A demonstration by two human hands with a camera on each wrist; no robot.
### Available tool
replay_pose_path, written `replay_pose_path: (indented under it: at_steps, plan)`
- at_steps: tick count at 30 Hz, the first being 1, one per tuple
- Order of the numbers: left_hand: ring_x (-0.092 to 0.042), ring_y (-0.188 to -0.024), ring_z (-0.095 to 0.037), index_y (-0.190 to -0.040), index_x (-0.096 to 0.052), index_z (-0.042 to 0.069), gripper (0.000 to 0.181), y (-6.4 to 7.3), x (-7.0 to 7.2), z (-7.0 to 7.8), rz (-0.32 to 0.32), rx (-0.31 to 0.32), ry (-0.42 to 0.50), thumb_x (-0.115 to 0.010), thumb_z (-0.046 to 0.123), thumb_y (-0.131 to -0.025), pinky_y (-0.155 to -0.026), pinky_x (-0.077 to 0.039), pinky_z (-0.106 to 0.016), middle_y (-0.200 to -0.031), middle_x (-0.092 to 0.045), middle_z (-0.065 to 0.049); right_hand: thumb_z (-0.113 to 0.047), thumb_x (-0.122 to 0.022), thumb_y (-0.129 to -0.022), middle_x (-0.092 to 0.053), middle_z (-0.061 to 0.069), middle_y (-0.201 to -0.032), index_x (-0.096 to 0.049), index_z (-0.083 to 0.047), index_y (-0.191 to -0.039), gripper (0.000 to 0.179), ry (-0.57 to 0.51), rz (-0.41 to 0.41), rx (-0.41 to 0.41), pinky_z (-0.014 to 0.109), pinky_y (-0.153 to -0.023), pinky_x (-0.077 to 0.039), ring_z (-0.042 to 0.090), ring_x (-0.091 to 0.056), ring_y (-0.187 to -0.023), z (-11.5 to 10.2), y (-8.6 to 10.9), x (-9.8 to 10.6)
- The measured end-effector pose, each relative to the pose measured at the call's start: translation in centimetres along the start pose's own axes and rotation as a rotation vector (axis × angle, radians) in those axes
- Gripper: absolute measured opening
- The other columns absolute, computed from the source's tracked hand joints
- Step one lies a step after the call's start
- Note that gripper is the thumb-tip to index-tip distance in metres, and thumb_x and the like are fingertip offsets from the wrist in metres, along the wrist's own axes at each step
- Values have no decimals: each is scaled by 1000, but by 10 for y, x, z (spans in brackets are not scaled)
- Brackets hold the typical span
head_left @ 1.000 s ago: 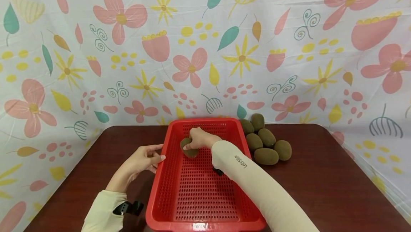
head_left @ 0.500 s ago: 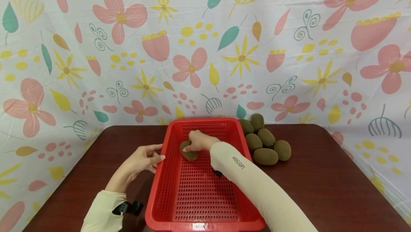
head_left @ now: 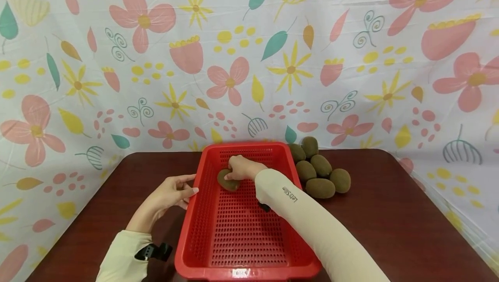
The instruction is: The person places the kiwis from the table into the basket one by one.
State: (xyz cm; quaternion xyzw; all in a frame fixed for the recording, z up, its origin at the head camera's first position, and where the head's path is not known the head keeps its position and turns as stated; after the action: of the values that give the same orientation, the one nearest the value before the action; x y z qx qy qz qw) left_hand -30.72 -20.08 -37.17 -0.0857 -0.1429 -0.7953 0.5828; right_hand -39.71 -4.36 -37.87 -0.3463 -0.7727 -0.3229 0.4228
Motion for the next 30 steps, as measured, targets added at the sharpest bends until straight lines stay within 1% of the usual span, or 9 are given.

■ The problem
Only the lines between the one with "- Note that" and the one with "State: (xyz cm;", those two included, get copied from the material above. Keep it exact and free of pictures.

■ Answer for the task
- Note that gripper is the thumb-tip to index-tip distance in metres, and thumb_x and the like are fingertip offsets from the wrist in metres, along the wrist's own axes at each step
- Values have no decimals: each is scaled by 1000, but by 10 for y, x, z (spans in brackets are not scaled)
- Brackets hold the typical span
head_left @ 1.000 s ago: 
head_left @ 0.500 s ago: 
head_left @ now: 
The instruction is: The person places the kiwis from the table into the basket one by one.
State: (xyz cm; quaternion xyzw; all in a frame fixed for the recording, z up, its origin at the head camera's first position, and where the head's path is not known the head keeps its position and turns as stated; after the action: of the values that give the same orientation, the one nearest the value before the action; x y z qx qy qz qw) left_hand -30.72 -20.08 -37.17 -0.0857 -0.1429 -0.7953 0.5828; right_hand -39.71 -4.36 -37.87 -0.3463 -0.7727 -0.3229 0.4228

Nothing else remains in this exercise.